YOUR TASK
Every line of the material below in which "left" shows up is to be located and copied.

═══ STORED DATA ═══

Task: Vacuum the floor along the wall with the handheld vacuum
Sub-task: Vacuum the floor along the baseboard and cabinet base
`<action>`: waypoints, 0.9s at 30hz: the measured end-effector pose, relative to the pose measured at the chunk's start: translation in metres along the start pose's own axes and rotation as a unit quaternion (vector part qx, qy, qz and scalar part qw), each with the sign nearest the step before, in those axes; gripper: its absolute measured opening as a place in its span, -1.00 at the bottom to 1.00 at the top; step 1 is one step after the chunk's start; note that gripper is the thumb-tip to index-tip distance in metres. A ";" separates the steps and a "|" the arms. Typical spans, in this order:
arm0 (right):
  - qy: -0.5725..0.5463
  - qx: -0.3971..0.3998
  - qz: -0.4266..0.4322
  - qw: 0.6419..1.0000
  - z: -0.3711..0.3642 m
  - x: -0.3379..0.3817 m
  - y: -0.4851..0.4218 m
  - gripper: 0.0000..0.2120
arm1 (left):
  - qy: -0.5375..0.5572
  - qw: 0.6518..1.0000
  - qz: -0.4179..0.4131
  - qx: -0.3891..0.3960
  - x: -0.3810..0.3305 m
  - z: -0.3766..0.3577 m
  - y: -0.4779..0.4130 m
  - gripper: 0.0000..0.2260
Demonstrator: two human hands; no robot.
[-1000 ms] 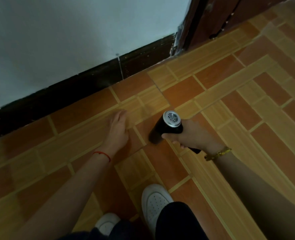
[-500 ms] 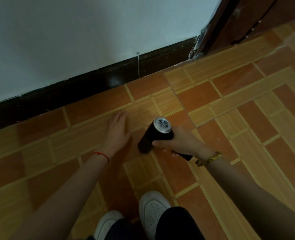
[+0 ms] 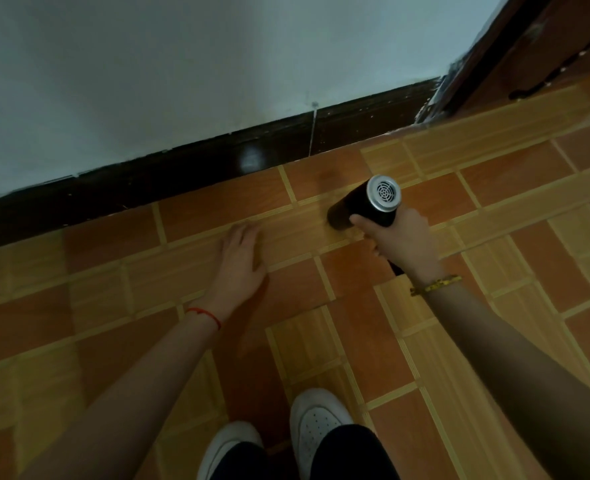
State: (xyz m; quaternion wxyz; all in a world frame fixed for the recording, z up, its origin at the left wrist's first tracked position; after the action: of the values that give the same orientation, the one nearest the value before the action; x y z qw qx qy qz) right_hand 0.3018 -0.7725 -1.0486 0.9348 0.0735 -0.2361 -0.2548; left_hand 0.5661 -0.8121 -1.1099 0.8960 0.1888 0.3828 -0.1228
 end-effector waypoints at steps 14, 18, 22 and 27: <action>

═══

COMPLETED TASK
arm1 (left):
State: (xyz m; quaternion wxyz; all in a world frame fixed for the recording, z up, its origin at the left wrist's first tracked position; after the action: of the values that give the same orientation, the one nearest the value before the action; x y z qw qx qy qz) right_hand 0.3018 -0.7725 -1.0486 0.9348 0.0735 -0.2361 -0.2548; left_hand 0.5661 -0.8121 -1.1099 0.8960 0.1888 0.3828 -0.1228

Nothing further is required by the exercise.